What you will do: What lines of the data below hold the string "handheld"? Copy each one.

━━━━━━━━━━━━━━━━━━━━━━━━━━━━━━

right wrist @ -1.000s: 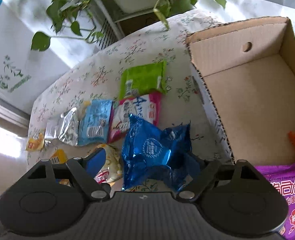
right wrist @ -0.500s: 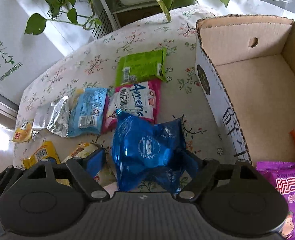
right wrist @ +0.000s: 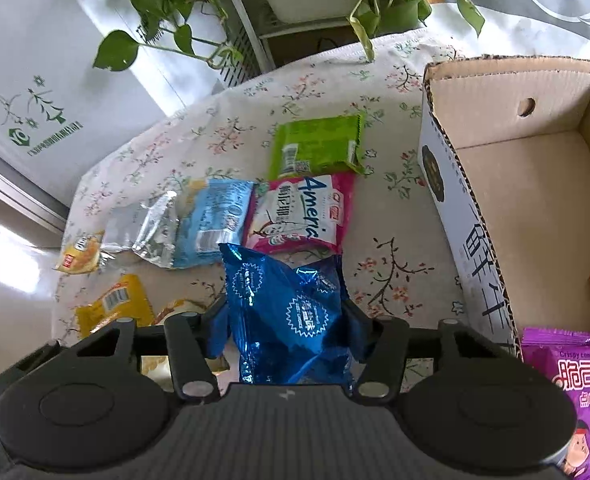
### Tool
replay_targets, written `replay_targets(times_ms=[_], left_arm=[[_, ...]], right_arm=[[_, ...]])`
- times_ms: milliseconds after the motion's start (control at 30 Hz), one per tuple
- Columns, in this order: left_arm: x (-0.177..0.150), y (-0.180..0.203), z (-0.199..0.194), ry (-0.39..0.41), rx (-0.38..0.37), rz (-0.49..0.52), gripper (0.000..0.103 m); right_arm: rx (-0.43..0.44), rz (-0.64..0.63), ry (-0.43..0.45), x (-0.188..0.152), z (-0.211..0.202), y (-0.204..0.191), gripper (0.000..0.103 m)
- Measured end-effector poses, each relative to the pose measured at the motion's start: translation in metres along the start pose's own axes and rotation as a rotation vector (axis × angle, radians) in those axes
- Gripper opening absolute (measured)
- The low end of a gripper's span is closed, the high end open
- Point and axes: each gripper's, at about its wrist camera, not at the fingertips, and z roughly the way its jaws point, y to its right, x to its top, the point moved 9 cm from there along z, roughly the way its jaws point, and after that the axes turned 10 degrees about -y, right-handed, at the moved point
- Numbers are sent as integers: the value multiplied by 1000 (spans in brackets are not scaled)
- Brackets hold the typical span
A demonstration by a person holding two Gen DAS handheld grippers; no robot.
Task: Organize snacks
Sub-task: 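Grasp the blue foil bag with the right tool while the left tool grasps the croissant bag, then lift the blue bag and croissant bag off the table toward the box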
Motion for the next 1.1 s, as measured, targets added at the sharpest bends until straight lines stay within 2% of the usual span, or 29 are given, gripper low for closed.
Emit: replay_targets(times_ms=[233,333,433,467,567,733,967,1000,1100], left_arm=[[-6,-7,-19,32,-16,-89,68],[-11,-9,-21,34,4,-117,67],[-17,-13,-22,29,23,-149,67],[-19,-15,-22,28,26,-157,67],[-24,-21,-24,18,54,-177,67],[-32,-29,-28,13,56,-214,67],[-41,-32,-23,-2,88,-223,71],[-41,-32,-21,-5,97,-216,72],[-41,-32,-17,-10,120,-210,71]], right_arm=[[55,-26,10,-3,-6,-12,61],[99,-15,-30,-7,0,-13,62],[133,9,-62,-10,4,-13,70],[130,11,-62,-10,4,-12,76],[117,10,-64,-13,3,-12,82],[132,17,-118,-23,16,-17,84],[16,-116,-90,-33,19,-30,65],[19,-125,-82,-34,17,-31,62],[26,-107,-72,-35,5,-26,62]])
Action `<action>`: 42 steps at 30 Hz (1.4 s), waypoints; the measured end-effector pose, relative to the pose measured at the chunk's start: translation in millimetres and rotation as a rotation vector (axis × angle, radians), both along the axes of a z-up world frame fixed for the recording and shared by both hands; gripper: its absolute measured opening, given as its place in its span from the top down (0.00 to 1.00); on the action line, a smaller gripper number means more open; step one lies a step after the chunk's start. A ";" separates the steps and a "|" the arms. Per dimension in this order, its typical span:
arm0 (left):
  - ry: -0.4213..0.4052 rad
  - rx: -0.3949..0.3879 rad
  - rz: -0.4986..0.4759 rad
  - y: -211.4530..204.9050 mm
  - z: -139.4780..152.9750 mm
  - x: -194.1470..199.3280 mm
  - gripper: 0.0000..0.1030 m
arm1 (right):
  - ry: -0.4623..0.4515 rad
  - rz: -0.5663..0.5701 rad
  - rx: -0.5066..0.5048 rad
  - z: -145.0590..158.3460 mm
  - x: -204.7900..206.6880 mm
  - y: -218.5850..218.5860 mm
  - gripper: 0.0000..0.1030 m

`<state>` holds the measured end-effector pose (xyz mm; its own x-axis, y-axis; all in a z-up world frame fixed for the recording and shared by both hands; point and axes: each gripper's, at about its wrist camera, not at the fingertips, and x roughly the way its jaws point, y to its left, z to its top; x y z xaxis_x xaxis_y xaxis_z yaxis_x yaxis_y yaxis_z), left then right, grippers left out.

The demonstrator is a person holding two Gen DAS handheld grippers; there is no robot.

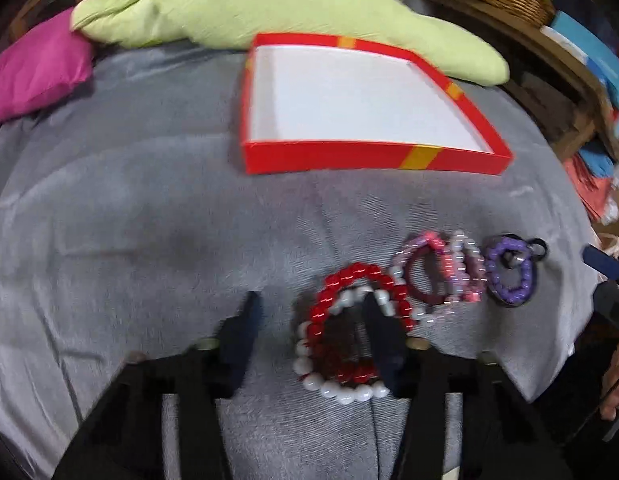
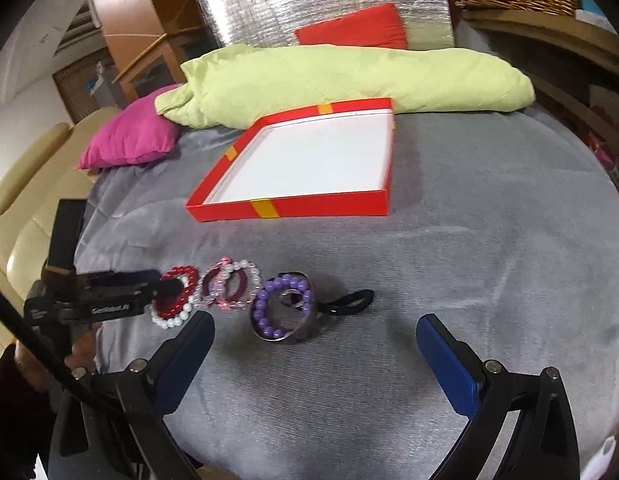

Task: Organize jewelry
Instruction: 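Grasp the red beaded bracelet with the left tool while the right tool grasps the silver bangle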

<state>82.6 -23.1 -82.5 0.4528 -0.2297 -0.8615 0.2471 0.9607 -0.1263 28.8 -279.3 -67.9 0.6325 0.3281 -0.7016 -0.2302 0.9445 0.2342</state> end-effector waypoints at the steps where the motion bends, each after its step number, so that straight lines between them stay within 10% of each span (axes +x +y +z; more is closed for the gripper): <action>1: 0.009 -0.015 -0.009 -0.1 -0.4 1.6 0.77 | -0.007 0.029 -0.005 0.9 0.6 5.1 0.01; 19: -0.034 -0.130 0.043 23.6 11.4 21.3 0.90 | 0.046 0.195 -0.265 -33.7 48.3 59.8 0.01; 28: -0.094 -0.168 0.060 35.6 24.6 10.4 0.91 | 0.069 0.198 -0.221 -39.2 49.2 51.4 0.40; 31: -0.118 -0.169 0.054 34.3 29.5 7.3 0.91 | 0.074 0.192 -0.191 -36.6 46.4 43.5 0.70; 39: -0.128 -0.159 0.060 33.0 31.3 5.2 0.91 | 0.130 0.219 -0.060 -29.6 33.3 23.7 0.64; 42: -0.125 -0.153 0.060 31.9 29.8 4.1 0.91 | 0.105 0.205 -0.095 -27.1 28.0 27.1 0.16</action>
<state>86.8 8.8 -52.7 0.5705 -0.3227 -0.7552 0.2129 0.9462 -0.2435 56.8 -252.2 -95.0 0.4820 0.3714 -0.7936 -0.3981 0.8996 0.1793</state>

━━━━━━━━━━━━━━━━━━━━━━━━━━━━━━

Solution to this problem:
A demonstration by a person holding two Gen DAS handheld grippers; no robot.
The demonstrator is a person holding two Gen DAS handheld grippers; there is no robot.

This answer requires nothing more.